The pandemic changed our lifestyle in drastic ways. It restricted face-to-face interactions, halted business operations, etc. Consequently, we all had to shift to the digital world. We had to adjust to the new normal – the online space – whether we loved it there or not. Our perspective of the digital world didn't matter. It was the only option we had to embrace to connect with family, friends, work colleagues, etc.
Words like remote-jobs, telemedicine, and other not commonly-used phrases crept into our lexicons since our lifestyle revolved around them at the time. Even now, these words are stuck with us. Surprisingly, not just the vocabulary stayed with us, but the practices too.
COVID-19 had us doing almost all our shopping online. We held meetings on virtual spaces like Google Meet, Zoom, and Microsoft Teams. Patients consulted doctors through health apps. To protect their citizens, even governments developed a contact tracking app. The device located infected persons and those at a high of manifesting the virus symptoms. Unfortunately, the pandemic didn't still put a pause on its effects there. Instead, it moved further to affect our privacy and attitude toward it.
Amid the pandemic, there was an increased need to share data in the form of medical history. We also shared excess contact information with several apps, websites, online marketplaces, etc. They all had access to our location, IP address, Mac address, credit card details, usernames, passwords, and other personally identifiable information (PII).
Being in a democratic state where every action is subject to scrutiny makes the citizens quite confident when giving out their data to the government. However, the scrutiny levels pre-pandemic, during the pandemic, and post-pandemic are not the same. One common factor with these three eras is that we are all being monitored through trackers implanted on our devices, browsers, and the sites we visit.

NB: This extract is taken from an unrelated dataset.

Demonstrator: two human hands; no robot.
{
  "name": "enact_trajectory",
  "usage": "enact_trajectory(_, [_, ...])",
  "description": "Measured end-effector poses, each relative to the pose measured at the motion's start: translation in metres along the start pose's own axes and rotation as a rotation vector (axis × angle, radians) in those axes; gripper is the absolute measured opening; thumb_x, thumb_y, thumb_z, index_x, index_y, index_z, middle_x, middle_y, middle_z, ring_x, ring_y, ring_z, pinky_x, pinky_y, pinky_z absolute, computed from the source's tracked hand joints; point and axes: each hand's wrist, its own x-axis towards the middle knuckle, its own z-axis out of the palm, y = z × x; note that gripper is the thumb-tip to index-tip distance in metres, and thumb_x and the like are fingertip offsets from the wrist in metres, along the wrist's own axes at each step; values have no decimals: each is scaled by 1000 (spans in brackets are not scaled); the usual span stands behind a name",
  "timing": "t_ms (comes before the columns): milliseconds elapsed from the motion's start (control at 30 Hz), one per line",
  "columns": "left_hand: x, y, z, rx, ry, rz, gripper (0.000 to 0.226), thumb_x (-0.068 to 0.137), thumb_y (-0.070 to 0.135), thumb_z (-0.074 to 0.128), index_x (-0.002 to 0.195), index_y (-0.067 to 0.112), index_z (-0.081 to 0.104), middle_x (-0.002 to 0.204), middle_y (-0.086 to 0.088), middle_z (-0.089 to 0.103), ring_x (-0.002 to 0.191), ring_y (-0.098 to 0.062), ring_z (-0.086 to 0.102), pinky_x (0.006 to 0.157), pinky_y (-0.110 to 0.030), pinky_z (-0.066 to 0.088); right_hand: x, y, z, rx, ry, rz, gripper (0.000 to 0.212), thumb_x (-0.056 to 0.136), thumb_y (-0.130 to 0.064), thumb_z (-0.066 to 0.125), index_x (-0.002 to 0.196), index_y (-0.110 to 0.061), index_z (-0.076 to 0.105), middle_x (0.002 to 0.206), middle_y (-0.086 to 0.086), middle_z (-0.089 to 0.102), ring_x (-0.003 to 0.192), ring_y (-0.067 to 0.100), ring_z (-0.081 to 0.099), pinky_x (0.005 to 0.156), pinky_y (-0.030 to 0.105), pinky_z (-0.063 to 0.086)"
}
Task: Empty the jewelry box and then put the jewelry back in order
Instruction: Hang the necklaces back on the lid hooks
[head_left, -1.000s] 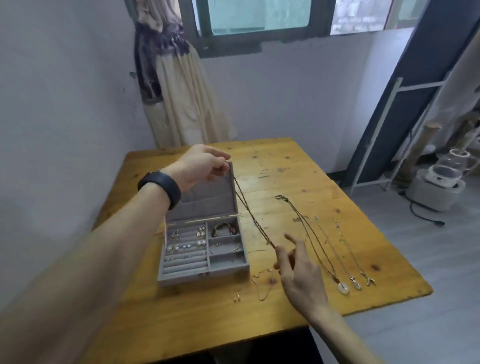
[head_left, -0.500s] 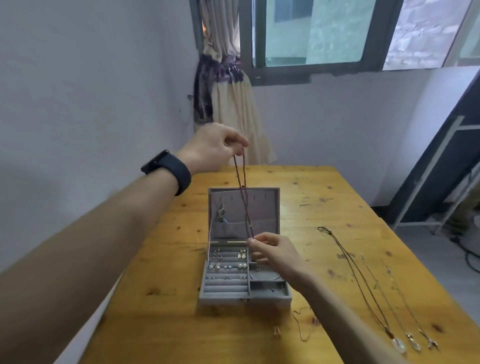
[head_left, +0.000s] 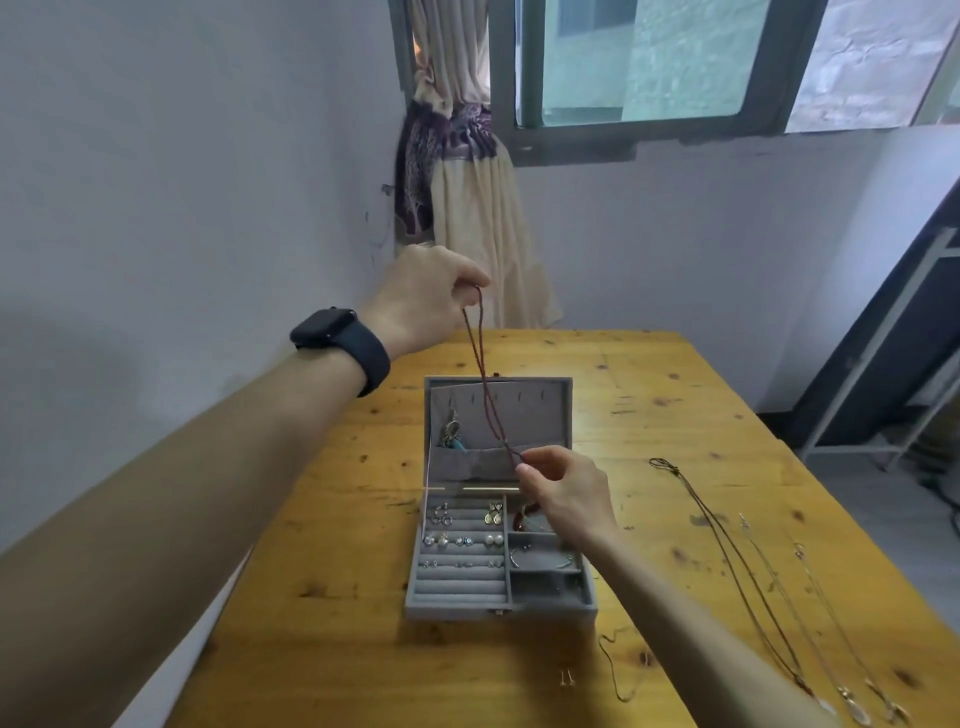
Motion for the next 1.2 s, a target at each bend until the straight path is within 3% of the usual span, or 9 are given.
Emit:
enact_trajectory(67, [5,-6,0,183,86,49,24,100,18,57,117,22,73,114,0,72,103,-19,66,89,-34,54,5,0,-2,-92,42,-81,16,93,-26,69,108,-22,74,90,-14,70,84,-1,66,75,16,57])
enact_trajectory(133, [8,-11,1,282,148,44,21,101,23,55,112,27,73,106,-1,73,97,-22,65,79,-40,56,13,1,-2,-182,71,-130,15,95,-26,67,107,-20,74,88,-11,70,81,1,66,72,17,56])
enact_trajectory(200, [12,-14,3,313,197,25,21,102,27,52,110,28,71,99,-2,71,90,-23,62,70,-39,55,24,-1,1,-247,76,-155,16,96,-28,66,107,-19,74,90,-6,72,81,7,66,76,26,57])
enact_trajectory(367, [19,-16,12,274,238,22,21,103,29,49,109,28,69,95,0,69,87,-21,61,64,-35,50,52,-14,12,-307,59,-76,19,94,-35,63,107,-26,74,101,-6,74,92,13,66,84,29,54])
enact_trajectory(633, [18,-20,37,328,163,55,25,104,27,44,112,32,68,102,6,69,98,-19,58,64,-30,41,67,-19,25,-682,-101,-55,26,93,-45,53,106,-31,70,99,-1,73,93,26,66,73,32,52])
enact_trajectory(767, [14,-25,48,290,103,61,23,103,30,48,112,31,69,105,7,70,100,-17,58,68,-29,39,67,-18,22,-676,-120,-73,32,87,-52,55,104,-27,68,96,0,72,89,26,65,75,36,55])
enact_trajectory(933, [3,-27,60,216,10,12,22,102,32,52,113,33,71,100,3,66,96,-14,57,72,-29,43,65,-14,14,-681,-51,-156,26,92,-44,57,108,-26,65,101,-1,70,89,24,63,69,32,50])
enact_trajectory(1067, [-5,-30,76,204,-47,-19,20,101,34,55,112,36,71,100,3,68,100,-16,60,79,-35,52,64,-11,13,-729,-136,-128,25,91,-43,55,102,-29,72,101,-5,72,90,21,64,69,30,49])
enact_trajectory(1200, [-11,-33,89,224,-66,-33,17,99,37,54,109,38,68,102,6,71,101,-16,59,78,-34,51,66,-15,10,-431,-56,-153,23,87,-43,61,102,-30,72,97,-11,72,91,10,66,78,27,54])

Evidence from a heavily restricted system like China has shown us how the government can use data pooled from a central database to track down dissidents, police the citizens, and deny the basic rights they are entitled to as humans.
It is widely accepted that the profit of online stores shot up exponentially during the pandemic, as people had to rely on them to get their daily lives going. Besides, most of these stores induced panic buying in their customers during the pandemic. This act led most of them to share their data with unknown and untrusted online stores to get what they needed before the lockdown. As a result, these stores had a vast amount of information.
They used this information to study the customers' behavior further, analyze them and use them to dictate what they want customers to buy rather than leaving them to make their own choices. This thereby eroded consumer trust in online sellers.
Let's consider the health industry; a seismic shift from physical to virtual diagnostics caused by the pandemic led to information gathering by medical apps. In a world where profit takes pre-eminence over human health, some apps sell these data to companies that use them to predict the demographics of a particular disease.
Likewise, they used the data to make near accurate meta-analysis about the effect of the COVID-19 based on live feedback from the public. They also sold respondents’ data to research organizations to exploit the citizens who gave themselves away as a study plan unknowingly, thereby profiting off their ignorance and pooling more resources.
Bad actors will sell data from phishing scams to data-driven corporations, which will extract the data to target consumers and promote certain products and services.
The pandemic made us all a hermit, and our disposition as customers and businesses toward privacy changed. To adjust, we must reduce the volume of information we share with companies. Businesses alike must collect and use customer data transparently. Government, too, should use its citizens' data fairly.